Rudolph Müller, The Protestant Cemetery in Rome with the Tomb of Julius von Goethe, 1840s
Corinna Lotz
Joy and mourning are usually opposites – and perhaps that’s why images melding such conflicting emotions have endowed depictions of the Non-Catholic Cemetery in Rome with such attractive power.
Indeed, at the inauguration of an exhibition of artworks commemorating the 300th year of the cemetery’s existence, the Casa Goethe museum simply couldn’t cope with the numbers. Its director, Maria Gazzeti, was concerned that the floor of Goethe’s pied a terre in Rome, might collapse under the weight of too many people.
Nestling under the city walls next to the ancient Pyramid of Cestius, the cemetery remains an active graveyard. But it not so much a place of mourning as of contemplation. Its cypresses, protective walls and varied flora offer a quiet green space, are open free to the public.
As one Italian journalist has noted, it is like Facebook, a place to discover and be re-united, at least in spirit, with long-lost kindred spirits. The works in this exhibition are intensely symbolic of intertwined stories of international artistic friendships, emblematic of the unique nature of this place. Many were commissioned by family members made to immortalise their loved ones’ resting places.
Originally, those whose mortal remains were interred here, simply happened to die in Rome.

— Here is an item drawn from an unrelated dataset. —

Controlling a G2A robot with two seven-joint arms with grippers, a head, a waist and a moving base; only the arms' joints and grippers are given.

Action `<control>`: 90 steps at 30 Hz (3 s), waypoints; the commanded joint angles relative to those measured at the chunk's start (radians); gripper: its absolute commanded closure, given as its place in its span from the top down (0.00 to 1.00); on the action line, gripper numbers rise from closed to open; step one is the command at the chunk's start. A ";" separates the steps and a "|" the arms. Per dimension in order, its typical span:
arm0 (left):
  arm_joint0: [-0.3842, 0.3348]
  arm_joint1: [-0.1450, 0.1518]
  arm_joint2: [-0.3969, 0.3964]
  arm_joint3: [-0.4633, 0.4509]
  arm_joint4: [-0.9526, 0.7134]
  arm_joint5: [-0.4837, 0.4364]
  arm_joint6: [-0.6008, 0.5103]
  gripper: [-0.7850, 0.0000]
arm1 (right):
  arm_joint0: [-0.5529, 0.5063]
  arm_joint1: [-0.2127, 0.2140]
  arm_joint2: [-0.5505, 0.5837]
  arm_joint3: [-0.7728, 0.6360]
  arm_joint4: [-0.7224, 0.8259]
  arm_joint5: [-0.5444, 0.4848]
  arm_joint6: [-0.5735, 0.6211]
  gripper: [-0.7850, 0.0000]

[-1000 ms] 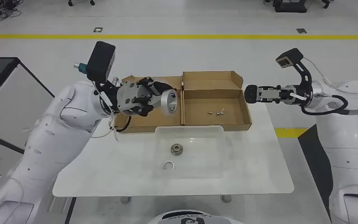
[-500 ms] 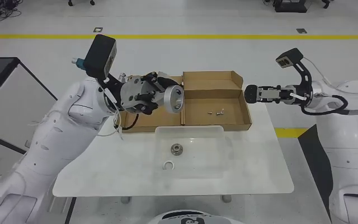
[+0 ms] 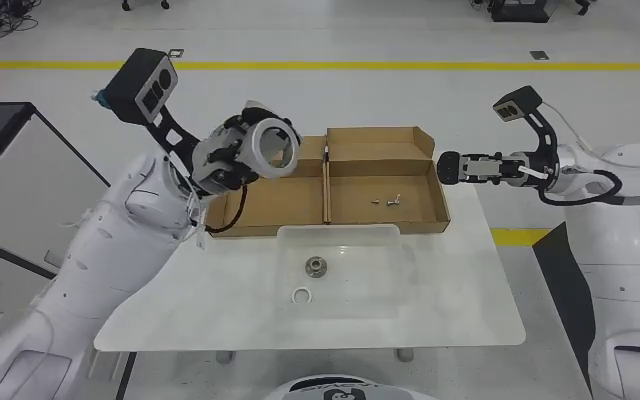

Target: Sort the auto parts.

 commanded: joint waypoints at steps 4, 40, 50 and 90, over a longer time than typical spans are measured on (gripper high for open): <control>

They were wealthy tourists on the Grand Tour, diplomats or their children. Many were professional artists, architects and sculptors, also from northern Europe, thanks to the huge draw of Rome’s artistic heritage. Only Catholics could be interred in the official burial grounds and so a separate place had to be found.
A drawing from 1795 records the moment when German art critic Karl Ludwig Fernow delivered a night-time eulogy to the artist Jonas Åkerström. That funeral was organised by Francesco Piranesi, the famous etcher of ancient ruins, who was also the official representative of the Swedish Crown in Rome.
Thanks to a dispensation by Pope Clement XI in 1717, the communal pasture land around the Pyramid became a semi-official burial ground. Scots, English, French, Scandinavian, Swiss and Germans were interred at night by torchlight.
In the centuries to come, they were joined by spiritual asylum seekers from around Europe, Orthodox Christians from Russia, and even Japan. In the last century dissident thinkers, gays, Jews and Marxists, including Antonio Gramsci (thanks to his Russian wife) joined their ranks.
Anchored by the marble-faced 30 metre high pyramid, artists went beyond simple description of the funerals to capture the unique spirit of the place. It appears in nearly all of the 40 works assembled from around Europe and America. Erected for a Roman magistrate around 20 BCE, predates the Aurelian wall around it. In the collective cultural memory it became fused with the much later burial ground to become a romantic symbol, especially after the premature death and deaths of Keats, Shelley and Goethe’s son August.
Pictures were often commissioned by bereft loved one. The scenes are set within the Roman walls or in the wider setting of the Roman countryside. Casimir Griswold’s beautifully-lit view, for example, captures the serene surrounding atmosphere that prevailed in 1879.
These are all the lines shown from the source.